The Year in Music: North America 2002
By Leslie Kandell
Hooray for Hollywood: Classical composers win Academy Awards, and film music arrives in the concert hall. Maazel to New York. Eschenbach to Philly, which celebrated its centennial and at year's end finally moved into a new hall. The music world mourns the loss of Isaac Stern, savior of Carnegie Hall.
- "And the Oscar for best film score goes to...Tan Dun for Crouching Tiger, Hidden Dragon!" (Wild applause for, who? A Chinese composer whose soundtrack soloist was the better-known Yo-Yo Ma.) In parallel with Ma's extended performance project, "The Silk Road," Tan notated ancient silk-road tunes in Western style for the film's star-power cellist. Hans Zimmer's shrewd score to Gladiator, which quotes from The Planets and Götterdämmerung (as have others before him), was also nominated. Is this a trend in the making? "I see boundaries being crossed," observed Tan in his acceptance speech, alluding to John Corigliano's 1999 Oscar for his score to The Red Violin.

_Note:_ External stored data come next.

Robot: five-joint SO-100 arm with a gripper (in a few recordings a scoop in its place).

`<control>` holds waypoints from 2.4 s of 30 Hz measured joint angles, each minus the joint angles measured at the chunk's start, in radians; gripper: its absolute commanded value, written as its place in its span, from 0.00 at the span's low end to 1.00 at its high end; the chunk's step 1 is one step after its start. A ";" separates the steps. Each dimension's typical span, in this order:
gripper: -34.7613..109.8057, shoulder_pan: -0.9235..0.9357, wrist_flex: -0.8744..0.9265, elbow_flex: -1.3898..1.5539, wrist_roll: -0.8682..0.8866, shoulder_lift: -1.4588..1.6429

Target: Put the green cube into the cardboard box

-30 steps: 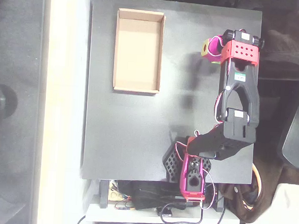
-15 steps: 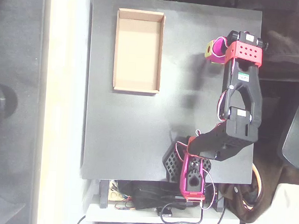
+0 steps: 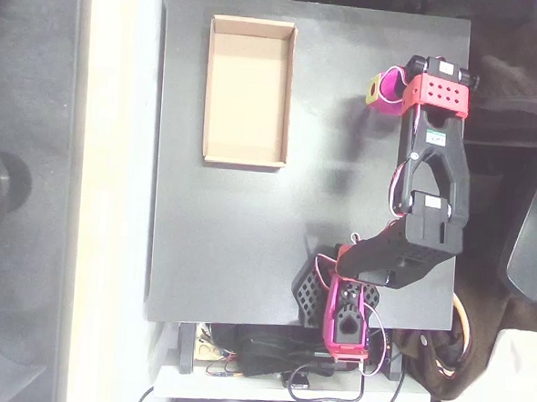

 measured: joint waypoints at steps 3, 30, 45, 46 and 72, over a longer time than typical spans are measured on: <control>0.50 0.000 0.000 0.000 0.000 0.000; 0.36 0.005 0.000 0.000 0.000 0.000; 0.36 0.005 0.000 0.000 0.000 0.040; 0.36 0.005 0.000 0.000 0.000 0.058; 0.36 -0.015 0.000 0.003 0.005 0.841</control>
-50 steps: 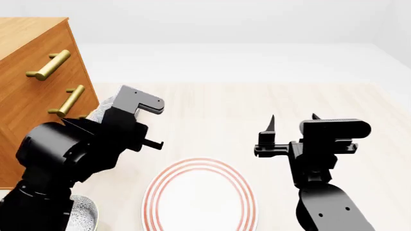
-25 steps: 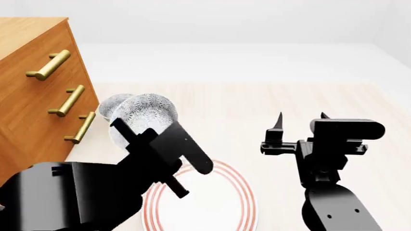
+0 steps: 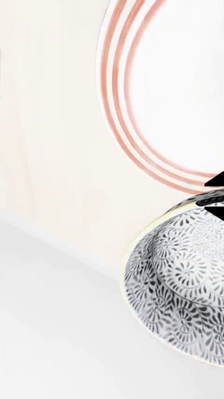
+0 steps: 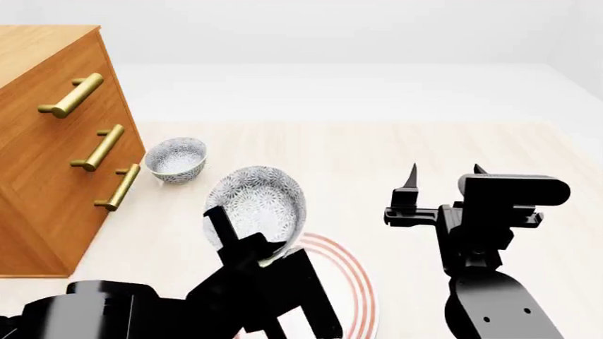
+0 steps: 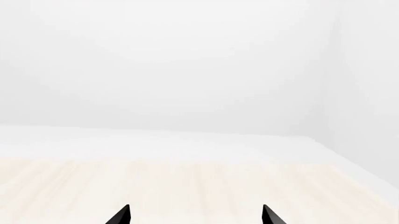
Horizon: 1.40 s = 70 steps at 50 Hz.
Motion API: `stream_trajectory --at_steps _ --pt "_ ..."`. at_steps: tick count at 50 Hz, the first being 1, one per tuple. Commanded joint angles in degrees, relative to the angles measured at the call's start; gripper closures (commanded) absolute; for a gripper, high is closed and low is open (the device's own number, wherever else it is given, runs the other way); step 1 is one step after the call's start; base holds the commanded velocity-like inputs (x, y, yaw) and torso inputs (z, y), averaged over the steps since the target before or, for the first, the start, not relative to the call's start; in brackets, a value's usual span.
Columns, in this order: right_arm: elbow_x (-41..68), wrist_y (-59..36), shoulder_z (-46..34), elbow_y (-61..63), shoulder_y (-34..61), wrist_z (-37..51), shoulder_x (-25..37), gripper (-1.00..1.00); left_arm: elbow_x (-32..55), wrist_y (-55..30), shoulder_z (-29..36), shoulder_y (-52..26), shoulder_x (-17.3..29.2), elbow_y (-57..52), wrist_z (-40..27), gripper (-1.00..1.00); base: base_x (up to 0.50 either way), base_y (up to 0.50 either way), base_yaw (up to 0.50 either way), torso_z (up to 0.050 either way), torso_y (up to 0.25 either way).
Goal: Put the bowl in the middle on the plate.
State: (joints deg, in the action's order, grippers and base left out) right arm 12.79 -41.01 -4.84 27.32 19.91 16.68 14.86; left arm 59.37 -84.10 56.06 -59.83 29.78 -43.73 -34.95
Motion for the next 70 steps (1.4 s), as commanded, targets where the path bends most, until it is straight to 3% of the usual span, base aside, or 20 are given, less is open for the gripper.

Hooray for Hollywood: Classical composers win Academy Awards, and film music arrives in the concert hall. Styles merge too: What's that playing on the radio-is it Richard Strauss or Superman? A Carnegie Hall concert by the American Composers Orchestra, called "Hollywood," included Miklós Rózsa's Spellbound Concerto and excerpts from David Raksin's score for The Bad and the Beautiful and Dimitri Tiomkin's The Thing. John Williams, film composer supreme, was artist-in-residence at Tanglewood-a revealing choice for a venerated classical music institution. Psycho is in: The plucky little EOS Orchestra cobbled together an entire program of Bernard Herrmann, called "More Than the Movies."

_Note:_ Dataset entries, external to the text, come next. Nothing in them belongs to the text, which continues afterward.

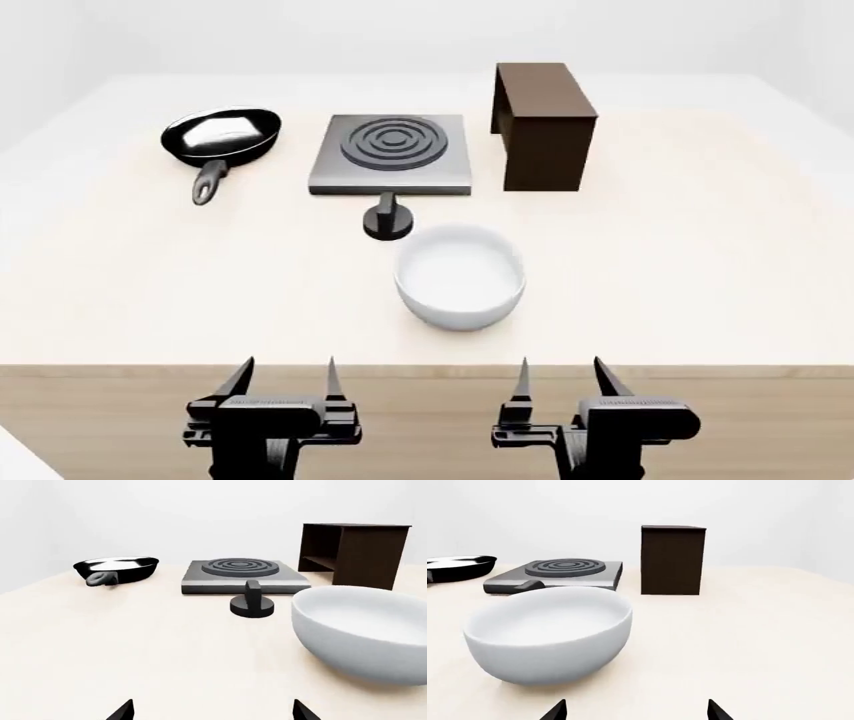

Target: Turn on the stove.

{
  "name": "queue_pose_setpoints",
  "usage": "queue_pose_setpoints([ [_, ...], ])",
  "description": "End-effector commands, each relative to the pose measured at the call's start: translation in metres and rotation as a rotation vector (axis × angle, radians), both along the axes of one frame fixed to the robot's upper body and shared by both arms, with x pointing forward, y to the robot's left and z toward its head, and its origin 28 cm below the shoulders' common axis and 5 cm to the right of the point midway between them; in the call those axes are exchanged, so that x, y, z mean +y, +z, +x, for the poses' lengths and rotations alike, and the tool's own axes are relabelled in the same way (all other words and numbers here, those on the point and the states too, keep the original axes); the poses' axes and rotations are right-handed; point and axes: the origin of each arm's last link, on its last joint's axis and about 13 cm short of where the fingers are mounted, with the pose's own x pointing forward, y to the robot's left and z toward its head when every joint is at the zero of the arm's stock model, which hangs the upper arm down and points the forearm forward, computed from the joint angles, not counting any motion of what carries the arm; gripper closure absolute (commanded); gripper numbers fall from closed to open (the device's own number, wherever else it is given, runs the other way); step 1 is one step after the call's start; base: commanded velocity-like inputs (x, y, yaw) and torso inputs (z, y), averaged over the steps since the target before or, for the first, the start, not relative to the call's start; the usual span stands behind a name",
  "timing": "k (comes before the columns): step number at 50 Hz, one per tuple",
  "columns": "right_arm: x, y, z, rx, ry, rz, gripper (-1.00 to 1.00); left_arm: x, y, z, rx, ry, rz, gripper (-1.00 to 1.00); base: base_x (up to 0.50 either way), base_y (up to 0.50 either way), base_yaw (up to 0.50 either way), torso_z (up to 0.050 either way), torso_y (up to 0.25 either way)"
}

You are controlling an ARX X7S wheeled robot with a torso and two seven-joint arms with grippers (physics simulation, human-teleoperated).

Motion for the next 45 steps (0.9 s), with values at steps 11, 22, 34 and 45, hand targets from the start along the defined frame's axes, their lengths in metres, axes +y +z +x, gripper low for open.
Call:
queue_pose_setpoints([
  [11,0.0001,0.0007,-0.0007,-0.006,0.003,-0.004,-1.0,-0.0001,0.0005,-0.0004,-0.002,-0.001,0.005,-1.0,0.0,0.44,0.0,0.0,0.0],
  [22,0.0003,0.0006,-0.0006,-0.005,0.001,-0.006,-1.0,0.0004,0.001,-0.0006,-0.002,0.001,0.004,-1.0,0.0,0.44,0.0,0.0,0.0],
  [34,0.0004,0.0009,-0.0009,-0.007,0.003,-0.004,-1.0,0.0003,0.0006,-0.0006,-0.003,-0.001,0.003,-1.0,0.0,0.44,0.0,0.0,0.0],
  [45,0.0003,0.0014,-0.0011,-0.007,0.004,-0.003,-1.0,0.0004,0.0007,-0.0003,-0.003,-0.002,0.005,-1.0,0.0,0.44,0.0,0.0,0.0],
])
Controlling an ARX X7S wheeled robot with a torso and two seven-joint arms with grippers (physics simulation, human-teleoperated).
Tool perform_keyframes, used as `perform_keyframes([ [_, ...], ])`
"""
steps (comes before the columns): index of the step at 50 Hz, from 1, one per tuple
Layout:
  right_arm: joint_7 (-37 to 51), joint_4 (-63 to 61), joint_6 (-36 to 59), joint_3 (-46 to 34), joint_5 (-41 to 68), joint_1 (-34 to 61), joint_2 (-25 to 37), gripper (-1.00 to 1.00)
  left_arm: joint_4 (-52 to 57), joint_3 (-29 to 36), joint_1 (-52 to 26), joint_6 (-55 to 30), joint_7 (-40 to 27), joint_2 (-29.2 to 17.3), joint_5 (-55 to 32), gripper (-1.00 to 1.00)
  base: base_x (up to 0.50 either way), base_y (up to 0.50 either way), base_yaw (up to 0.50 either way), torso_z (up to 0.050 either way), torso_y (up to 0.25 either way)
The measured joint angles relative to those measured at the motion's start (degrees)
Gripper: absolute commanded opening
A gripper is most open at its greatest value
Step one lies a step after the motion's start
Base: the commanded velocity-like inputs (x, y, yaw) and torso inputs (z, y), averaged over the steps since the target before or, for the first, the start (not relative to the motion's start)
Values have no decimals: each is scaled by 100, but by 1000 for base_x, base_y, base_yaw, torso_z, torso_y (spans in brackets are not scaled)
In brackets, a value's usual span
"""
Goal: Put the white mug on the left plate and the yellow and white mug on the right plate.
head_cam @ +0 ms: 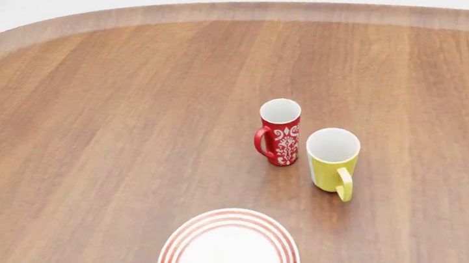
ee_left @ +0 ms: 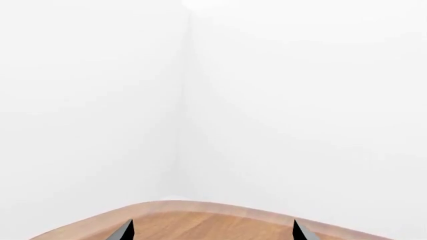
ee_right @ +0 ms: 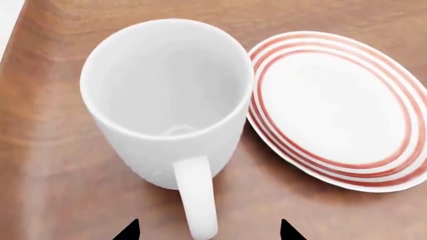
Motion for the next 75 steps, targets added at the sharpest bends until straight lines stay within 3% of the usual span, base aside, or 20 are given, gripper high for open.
perform_keyframes([
  [28, -102, 531, -83, -280, -159, 240, -269, 100, 96, -11, 5, -16, -78, -72, -67, 100, 0, 0, 0, 0, 0],
  [29, -105, 532, -84, -287, -162, 239, -269, -100, 97, -9, 5, -16, -81, -74, -68, 100, 0, 0, 0, 0, 0],
  [60, 148, -382, -469, -20, -54, -12, -9, -100, 42, 134, -47, -14, -113, -115, -43, 100, 0, 0, 0, 0, 0],
  [75, 580, -165, -383, 517, 277, 243, -301, -100, 86, 172, -44, -22, -134, -151, -57, 100, 0, 0, 0, 0, 0],
])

Film director Bruce Beresford hadn't even heard of Alma Mahler's music before making Bride of the Wind. This film was a decorative flop, and no one was afraid to say so, but it ends with Renée Fleming singing Alma's songs, accompanied by Jean-Yves Thibaudet. James Conlon, insightfully noting listeners' apprehensions about classical music and confident responses to film, said, "Film is our art, made in our time. We have no baggage about expressing opinions."
Opera
From Seattle to Savannah, anything by Verdi was called a tribute to his death centenary. Most houses produced at least one opera, and some smaller companies went for lesser-known Verdi, but that's business as usual. The Metropolitan Opera presented Un Ballo in Maschera, Aida, La Traviata, Il Trovatore, and Nabucco. The New York Grand Opera completed a first-ever full cycle in Central Park, for which Vincent La Selva received a Guinness Book of Records award.
Outside of Verdi were Busoni's Doktor Faust and Prokofiev's The Gambler at the Met. Alan Woodrow, the Seattle Ring cycle's Siegfried, severed a leg muscle before Götterdämmerung, and sang from the sidelines while Richard Berkeley-Steele lip-synched. (By the third cycle, Berkeley-Steele had taken over the whole job.) Janácek's The Makropulos Case, brought to Brooklyn from Glyndebourne, had a brilliant, affecting Emilia in Anja Silja, while the Met revival had Catherine Malfitano. Houston Grand Opera revived Daniel Catán's Florencia en el Amazonas, based on writings of unrequited love by Gabriel García Márquez. Opera Festival of New Jersey risked Luigi Dallapiccola's Il Prigioniero, and Dominick Argento revised Miss Havisham's Fire for Opera Theater of Saint Louis. Plácido Domingo now holds the Metropolitan Opera record for performing on opening night, having sung 18 to date.
New Music
Charles Wuorinen was composer-in-residence at Tanglewood's Festival of Contemporary Music, where director Oliver Knussen emphasized connections rather than newness. Hence Jo Kondo's 1994 piece based on a Noh play, with a ritual dancer who brought Piero della Francesca to mind. Ma's long-term Silk Road Project commissions works celebrating musical connections among countries along the silk route from Europe to Asia. Also new: John Adams's oratorio, El Niño-the Nativity, not the weather pattern-sung by Paul Hilliard's Theater of Voices and staged by Peter Sellars in Paris, then San Francisco.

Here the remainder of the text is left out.